Stored records ::
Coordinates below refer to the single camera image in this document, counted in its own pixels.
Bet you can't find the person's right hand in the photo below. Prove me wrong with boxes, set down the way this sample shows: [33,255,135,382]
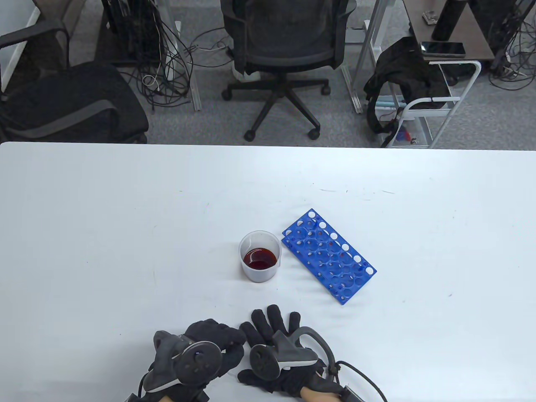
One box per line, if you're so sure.
[237,304,331,398]

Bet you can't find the person's left hand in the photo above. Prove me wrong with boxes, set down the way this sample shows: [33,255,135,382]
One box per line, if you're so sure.
[142,319,247,402]

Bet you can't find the dark red liquid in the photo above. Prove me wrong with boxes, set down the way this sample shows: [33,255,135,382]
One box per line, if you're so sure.
[243,248,278,271]

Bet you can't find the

Task description :: Nothing in the records should be changed in the copy, but the pictures must be left out.

The completed task ::
Coordinates below refer to the single camera image in this document, counted in its own pixels.
Bet you can't find the person's right hand in the photo below. Prove me wrong with boxes, set down the way this sample shows: [33,255,135,382]
One box per line, if you're so sure.
[237,304,331,398]

Bet you can't find the person's left hand in the photo above. Prove me wrong with boxes, set down the way this sample shows: [33,255,135,382]
One box per line, if you're so sure.
[142,319,247,402]

Bet you can't find the dark red liquid in the photo above. Prove me wrong with boxes, set down the way this sample shows: [33,255,135,382]
One box per line, if you're so sure.
[243,248,278,271]

Bet you can't find the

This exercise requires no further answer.